What this task involves: Each of the lines below must be retyped character for character.

[Stored data]
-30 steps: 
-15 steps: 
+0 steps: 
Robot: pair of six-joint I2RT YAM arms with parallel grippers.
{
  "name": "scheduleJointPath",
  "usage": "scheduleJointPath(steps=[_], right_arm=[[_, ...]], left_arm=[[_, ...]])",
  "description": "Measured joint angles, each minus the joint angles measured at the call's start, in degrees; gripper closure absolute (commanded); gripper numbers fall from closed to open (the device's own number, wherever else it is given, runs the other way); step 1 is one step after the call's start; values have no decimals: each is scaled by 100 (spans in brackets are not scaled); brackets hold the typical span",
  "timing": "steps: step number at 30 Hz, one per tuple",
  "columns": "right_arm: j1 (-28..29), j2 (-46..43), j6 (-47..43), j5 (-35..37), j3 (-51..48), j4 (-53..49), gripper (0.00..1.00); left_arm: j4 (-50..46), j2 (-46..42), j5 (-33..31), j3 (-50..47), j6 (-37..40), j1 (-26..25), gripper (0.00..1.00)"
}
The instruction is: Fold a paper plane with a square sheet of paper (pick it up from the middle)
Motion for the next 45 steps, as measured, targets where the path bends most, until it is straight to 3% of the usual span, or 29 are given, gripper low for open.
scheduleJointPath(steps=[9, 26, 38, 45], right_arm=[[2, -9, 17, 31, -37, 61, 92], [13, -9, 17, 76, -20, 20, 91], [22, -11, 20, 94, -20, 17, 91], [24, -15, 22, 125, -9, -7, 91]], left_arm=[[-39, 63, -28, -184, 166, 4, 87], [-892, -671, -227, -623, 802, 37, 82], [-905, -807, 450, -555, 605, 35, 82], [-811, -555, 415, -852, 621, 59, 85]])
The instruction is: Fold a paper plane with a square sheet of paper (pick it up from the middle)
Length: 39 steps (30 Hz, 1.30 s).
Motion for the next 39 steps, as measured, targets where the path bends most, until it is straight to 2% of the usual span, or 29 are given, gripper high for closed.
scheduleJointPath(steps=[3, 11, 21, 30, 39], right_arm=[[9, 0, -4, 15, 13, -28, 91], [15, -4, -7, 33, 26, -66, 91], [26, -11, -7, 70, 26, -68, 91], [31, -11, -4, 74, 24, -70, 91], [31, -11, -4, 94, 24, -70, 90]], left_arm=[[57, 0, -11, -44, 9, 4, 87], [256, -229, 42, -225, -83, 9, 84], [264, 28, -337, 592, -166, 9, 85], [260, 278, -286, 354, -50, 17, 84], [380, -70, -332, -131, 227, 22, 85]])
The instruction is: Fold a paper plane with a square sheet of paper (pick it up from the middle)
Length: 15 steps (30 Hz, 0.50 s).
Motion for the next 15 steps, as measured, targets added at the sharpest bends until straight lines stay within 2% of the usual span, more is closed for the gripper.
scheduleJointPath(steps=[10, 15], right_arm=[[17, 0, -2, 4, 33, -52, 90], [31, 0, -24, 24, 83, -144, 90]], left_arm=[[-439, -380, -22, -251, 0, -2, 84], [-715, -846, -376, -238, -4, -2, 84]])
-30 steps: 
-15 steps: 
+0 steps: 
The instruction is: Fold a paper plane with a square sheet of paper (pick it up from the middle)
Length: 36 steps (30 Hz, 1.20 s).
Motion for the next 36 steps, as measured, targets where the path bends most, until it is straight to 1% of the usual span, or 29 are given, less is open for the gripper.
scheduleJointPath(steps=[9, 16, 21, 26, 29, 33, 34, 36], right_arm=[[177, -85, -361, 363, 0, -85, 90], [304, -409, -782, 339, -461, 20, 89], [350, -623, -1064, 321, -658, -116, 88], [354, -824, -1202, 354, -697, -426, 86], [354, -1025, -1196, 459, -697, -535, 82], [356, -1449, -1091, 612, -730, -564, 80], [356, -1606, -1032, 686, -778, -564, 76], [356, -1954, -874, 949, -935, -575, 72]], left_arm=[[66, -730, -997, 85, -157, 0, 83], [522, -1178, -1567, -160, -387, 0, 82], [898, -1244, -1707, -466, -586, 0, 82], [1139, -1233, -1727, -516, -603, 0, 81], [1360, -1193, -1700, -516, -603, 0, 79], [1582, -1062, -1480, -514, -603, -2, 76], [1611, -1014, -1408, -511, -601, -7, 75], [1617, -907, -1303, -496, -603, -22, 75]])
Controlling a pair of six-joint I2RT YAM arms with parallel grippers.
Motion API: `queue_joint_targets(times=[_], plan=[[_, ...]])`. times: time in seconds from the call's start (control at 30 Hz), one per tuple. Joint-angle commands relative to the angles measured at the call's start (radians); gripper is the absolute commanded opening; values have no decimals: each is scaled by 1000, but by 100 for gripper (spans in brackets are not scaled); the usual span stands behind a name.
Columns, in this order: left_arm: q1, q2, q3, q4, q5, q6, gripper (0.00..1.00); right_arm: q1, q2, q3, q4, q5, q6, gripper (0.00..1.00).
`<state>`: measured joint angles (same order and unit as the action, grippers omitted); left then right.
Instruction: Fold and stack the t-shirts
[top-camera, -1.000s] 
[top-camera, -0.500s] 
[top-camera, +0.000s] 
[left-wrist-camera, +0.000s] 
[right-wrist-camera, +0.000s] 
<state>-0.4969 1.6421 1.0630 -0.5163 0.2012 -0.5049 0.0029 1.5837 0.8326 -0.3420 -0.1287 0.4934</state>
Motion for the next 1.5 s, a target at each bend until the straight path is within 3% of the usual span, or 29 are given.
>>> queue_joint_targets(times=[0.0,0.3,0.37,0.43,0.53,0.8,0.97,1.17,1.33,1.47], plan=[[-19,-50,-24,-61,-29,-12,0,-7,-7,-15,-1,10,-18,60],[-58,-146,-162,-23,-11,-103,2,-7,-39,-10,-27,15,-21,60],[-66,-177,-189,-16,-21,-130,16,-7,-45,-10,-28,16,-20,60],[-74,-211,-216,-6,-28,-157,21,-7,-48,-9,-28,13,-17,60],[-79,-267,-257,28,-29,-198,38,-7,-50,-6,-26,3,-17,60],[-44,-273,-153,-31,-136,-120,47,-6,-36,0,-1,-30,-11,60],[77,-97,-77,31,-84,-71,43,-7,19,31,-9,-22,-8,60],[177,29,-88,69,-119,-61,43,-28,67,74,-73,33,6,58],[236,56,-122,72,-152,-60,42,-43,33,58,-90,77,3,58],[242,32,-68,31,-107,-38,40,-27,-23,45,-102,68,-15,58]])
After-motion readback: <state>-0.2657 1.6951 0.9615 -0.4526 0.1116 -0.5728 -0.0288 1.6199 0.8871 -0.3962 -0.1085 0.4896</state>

Reply to the exercise:
-30 steps: 
-15 steps: 
+0 steps: 
Robot: pair of six-joint I2RT YAM arms with parallel grippers.
{
  "name": "scheduleJointPath",
  "usage": "scheduleJointPath(steps=[_], right_arm=[[_, ...]], left_arm=[[_, ...]])",
  "description": "Measured joint angles, each minus the joint angles measured at the call's start, in degrees; gripper closure absolute (commanded); gripper numbers fall from closed to open (the device's own number, wherever else it is given, runs the other way); step 1 is one step after the call's start; values have no decimals: each is scaled by 100 (spans in brackets are not scaled); brackets hold the typical span",
  "timing": "steps: step number at 30 Hz, one per tuple",
  "columns": "right_arm: j1 (-28..29), j2 (-46..43), j6 (-47..43), j5 (-35..37), j3 (-51..48), j4 (-53..49), gripper (0.00..1.00); left_arm: j4 (-50..46), j2 (-46..42), j5 (-33..31), j3 (-50..47), j6 (-37..40), j1 (-26..25), gripper (0.00..1.00)"
}
The instruction is: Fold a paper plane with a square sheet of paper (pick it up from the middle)
Motion for the next 45 steps, as measured, targets where the path bends most, until it is straight to 3% of the usual span, or 29 are given, gripper low for open.
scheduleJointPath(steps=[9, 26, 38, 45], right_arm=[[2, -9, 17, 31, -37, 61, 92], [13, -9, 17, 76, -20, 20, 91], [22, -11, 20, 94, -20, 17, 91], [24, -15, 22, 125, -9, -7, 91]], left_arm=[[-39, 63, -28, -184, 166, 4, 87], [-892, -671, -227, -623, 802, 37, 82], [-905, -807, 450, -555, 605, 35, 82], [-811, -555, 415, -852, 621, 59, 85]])
The instruction is: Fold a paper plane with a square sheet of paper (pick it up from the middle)
Length: 39 steps (30 Hz, 1.30 s).
Motion for the next 39 steps, as measured, targets where the path bends most, until it is straight to 2% of the usual span, or 29 are given, gripper high for closed.
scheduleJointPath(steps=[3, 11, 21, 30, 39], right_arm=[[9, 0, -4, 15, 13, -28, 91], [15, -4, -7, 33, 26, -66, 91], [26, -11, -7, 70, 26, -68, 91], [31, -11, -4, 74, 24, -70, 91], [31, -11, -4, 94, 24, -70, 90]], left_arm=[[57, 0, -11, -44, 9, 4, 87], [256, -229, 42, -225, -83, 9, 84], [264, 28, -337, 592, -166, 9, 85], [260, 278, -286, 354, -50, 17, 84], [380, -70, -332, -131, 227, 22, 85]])
The instruction is: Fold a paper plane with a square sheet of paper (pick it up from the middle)
Length: 15 steps (30 Hz, 0.50 s).
Motion for the next 15 steps, as measured, targets added at the sharpest bends until straight lines stay within 2% of the usual span, more is closed for the gripper.
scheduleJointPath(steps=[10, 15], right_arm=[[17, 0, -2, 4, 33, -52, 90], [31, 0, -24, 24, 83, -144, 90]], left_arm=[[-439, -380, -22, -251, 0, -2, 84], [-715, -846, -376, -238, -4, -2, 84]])
-30 steps: 
-15 steps: 
+0 steps: 
The instruction is: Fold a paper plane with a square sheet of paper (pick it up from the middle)
Length: 36 steps (30 Hz, 1.20 s).
Motion for the next 36 steps, as measured, targets where the path bends most, until it is straight to 1% of the usual span, or 29 are given, less is open for the gripper.
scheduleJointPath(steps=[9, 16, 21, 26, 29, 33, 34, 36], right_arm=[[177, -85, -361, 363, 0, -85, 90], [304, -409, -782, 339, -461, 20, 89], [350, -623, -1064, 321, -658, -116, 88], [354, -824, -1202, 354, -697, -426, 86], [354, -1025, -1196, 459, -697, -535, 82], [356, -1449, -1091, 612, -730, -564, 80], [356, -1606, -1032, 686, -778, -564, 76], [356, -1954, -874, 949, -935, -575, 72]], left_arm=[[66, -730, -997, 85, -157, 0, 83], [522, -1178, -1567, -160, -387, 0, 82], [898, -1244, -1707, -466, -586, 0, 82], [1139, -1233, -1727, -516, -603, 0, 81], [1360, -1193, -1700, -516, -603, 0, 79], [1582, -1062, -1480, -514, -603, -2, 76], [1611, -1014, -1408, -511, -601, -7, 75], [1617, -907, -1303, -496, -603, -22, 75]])
Controlling a pair of six-joint I2RT YAM arms with parallel grippers.
Motion API: `queue_joint_targets(times=[_], plan=[[_, ...]])`. times: time in seconds from the call's start (control at 30 Hz), one per tuple. Joint-angle commands relative to the angles measured at the call's start (radians); gripper is the absolute commanded opening; values have no decimals: each is scaled by 1000, but by 100 for gripper (spans in brackets are not scaled); the usual span stands behind a name.
Columns, in this order: left_arm: q1, q2, q3, q4, q5, q6, gripper (0.00..1.00); right_arm: q1, q2, q3, q4, q5, q6, gripper (0.00..1.00).
`<state>`: measured joint angles (same order and unit as the action, grippers omitted); left then right.
Instruction: Fold and stack the t-shirts
[top-camera, -1.000s] 
[top-camera, -0.500s] 
[top-camera, +0.000s] 
[left-wrist-camera, +0.000s] 
[right-wrist-camera, +0.000s] 
<state>-0.4969 1.6421 1.0630 -0.5163 0.2012 -0.5049 0.0029 1.5837 0.8326 -0.3420 -0.1287 0.4934</state>
Motion for the next 1.5 s, a target at each bend until the straight path is within 3% of the usual span, or 29 are given.
>>> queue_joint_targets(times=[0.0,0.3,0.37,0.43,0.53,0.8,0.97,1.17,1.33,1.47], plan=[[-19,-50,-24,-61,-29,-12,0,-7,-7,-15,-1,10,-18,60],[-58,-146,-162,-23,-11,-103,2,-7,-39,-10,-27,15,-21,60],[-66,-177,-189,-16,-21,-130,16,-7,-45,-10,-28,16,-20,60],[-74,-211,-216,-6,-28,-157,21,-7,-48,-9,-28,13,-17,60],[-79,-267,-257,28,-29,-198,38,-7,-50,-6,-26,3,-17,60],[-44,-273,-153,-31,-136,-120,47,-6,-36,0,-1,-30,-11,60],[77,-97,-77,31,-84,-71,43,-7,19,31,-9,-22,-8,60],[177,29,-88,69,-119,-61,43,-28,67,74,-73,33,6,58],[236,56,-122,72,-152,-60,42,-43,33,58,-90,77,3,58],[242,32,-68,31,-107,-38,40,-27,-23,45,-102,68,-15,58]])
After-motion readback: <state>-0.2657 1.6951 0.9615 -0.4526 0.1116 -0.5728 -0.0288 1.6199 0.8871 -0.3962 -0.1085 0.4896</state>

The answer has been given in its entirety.